▶ **Your objective**
All lines in the data that hold the word "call" need copying.

▶ **Data excerpt**
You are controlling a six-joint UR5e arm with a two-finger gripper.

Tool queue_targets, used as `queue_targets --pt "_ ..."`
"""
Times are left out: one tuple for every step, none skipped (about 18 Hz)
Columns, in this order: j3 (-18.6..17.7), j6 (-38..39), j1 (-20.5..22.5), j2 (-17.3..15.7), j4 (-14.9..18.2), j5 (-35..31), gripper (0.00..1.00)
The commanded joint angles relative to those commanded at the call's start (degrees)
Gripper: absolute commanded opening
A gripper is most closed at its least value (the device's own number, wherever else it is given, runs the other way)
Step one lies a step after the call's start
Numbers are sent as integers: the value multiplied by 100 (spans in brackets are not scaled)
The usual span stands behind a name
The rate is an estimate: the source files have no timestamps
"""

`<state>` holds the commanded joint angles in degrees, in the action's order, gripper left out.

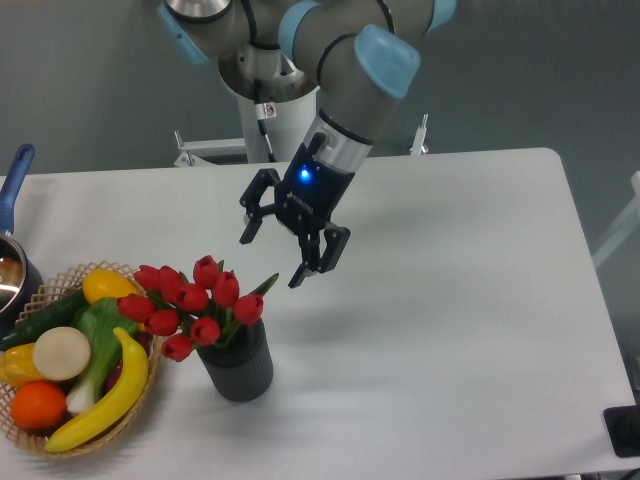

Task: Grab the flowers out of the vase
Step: 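Move the open gripper down toward the red tulips in the black vase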

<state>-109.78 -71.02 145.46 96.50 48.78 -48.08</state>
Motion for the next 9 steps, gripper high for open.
queue_targets --pt "26 53 -9 26 -26 0 100" --pt "44 79 -17 70 -88 9 100" --pt "70 114 -52 123 -132 35 100" --pt "79 167 -88 193 -202 35 100" --pt "105 272 -131 237 -272 44 100" --pt "132 386 -158 281 -316 44 100" --pt "167 492 -167 316 -325 53 100" --pt "202 580 -176 334 -334 53 100" --pt "237 607 -176 378 -334 53 100"
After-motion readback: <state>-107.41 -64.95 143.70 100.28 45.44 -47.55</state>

▶ **Worked solution**
The commanded joint angles relative to those commanded at the call's start (degrees)
Step one lies a step after the call's start

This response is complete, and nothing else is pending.